Just Another Blog

Are you thinking what I'm thinking?

Monday, July 24, 2006

CSV Parser for PHP

fgetcsv() sucks because it doesn't handle quoted newlines. So I wrote a simple CSV parser class for PHP myself, based on the JavaScript version that I wrote earlier (it doesn't handle quoted newlines either). Not prefect (e.g. newlines are standardized to \n, and string matching works only for ASCII or UTF-8), but does what I want it to do.

/**
 * CSV file parser
 * Currently the string matching doesn't work
 * if the output encoding is not ASCII or UTF-8
 */
class CsvFileParser
{
    var $delimiter;         // Field delimiter
    var $enclosure;         // Field enclosure character
    var $inputEncoding;     // Input character encoding
    var $outputEncoding;    // Output character encoding
    var $data;              // CSV data as 2D array

    /**
     * Constructor
     */
    function CsvFileParser()
    {
        $this->delimiter = ",";
        $this->enclosure = '"';
        $this->inputEncoding = "ISO-8859-1";
        $this->outputEncoding = "ISO-8859-1";
        $this->data = array();
    }

    /**
     * Parse CSV from file
     * @param   content     The CSV filename
     * @param   hasBOM      Using BOM or not
     * @return Success or not
     */
    function ParseFromFile( $filename, $hasBOM = false )
    {
        if ( !is_readable($filename) )
        {
            return false;
        }
        return $this->ParseFromString( file_get_contents($filename), $hasBOM );
    }

    /**
     * Parse CSV from string
     * @param   content     The CSV string
     * @param   hasBOM      Using BOM or not
     * @return Success or not
     */
    function ParseFromString( $content, $hasBOM = false )
    {
        $content = iconv($this->inputEncoding, $this->outputEncoding, $content );
        $content = str_replace( "\r\n", "\n", $content );
        $content = str_replace( "\r", "\n", $content );
        if ( $hasBOM )                                // Remove the BOM (first 3 bytes)
        {
            $content = substr( $content, 3 );
        }
        if ( $content[strlen($content)-1] != "\n" )   // Make sure it always end with a newline
        {
            $content .= "\n";
        }

        // Parse the content character by character
        $row = array( "" );
        $idx = 0;
        $quoted = false;
        for ( $i = 0; $i < strlen($content); $i++ )
        {
            $ch = $content[$i];
            if ( $ch == $this->enclosure )
            {
                $quoted = !$quoted;
            }

            // End of line
            if ( $ch == "\n" && !$quoted )
            {
                // Remove enclosure delimiters
                for ( $k = 0; $k < count($row); $k++ )
                {
                    if ( $row[$k] != "" && $row[$k][0] == $this->enclosure )
                    {
                        $row[$k] = substr( $row[$k], 1, strlen($row[$k]) - 2 );
                    }
                    $row[$k] = str_replace( str_repeat($this->enclosure, 2), $this->enclosure, $row[$k] );
                }

                // Append row into table
                $this->data[] = $row;
                $row = array( "" );
                $idx = 0;
            }

            // End of field
            else if ( $ch == $this->delimiter && !$quoted )
            {
                $row[++$idx] = "";
            }

            // Inside the field
            else
            {
                $row[$idx] .= $ch;
            }
        }

        return true;
    }
}

12 Comments:

Note that troll and spam comments will be deleted without any notification.

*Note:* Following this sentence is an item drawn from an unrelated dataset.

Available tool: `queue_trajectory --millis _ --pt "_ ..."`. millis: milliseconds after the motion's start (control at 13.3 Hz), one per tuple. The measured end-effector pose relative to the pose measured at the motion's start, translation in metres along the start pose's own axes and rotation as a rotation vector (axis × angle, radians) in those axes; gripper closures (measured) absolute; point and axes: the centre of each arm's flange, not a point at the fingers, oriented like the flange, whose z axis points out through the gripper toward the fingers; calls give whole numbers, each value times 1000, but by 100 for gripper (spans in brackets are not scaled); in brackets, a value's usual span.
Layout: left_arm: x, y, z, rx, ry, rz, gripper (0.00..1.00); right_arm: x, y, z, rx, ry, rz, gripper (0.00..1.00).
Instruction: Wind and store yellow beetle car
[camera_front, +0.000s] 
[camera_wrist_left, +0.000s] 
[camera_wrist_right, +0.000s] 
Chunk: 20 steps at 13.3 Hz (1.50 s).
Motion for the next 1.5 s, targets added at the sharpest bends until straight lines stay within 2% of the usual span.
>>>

  • At 11/09/2006 09:31:00 PM, Anonymous Anonymous said…

    This was exactly the thing I was looking for. Thank you for saving me so much time!

     
  • At 11/23/2006 11:06:00 PM, Blogger Jim said…

    hey, good job on your class :)... i used the processing concept of your class to write my own which handles multiline quotes, and quotes within quoted values. hope you don't mind :)

    http://zhuoqe.org/blog/2006/11/23/code-yard-and-php-csv-parser/

     
  • At 12/20/2007 01:25:00 AM, Anonymous hippydream said…

    Hi,

    you made a great job with that class.

    I have added some code to optionally change the output format and use associative arrays or even dynamically created objects (PHP5 required).

    I hope you don't mind and someone finds the changes useful :D

    View source code

    --- hippydream ---

     
  • At 12/20/2007 01:36:00 AM, Blogger minghong said…

    Of course I don't mind…! ;-)

     
  • At 1/11/2008 01:39:00 AM, Anonymous Anonymous said…

    Dear Sir:

    Hi. I have seen your posts on Wikipedia and think they are great. I know you are very knowledgable and hope you don't mind this question. I was wondering if you might have any idea where an American might buy software to translate English into bo-po-mo-fo pronunciation of Chinse. Does such a thing exist for Palm Pilots?

    Thanks
    Diane Michel

     
  • At 9/10/2008 06:19:00 AM, Anonymous Blaze shopping cart said…

    Here is a much faster and simpler function to parse a CSV file. (I benchmarked the original class at around 9 seconds for a 3mb file with 10,000 lines. This function does the same file in 0.60 seconds).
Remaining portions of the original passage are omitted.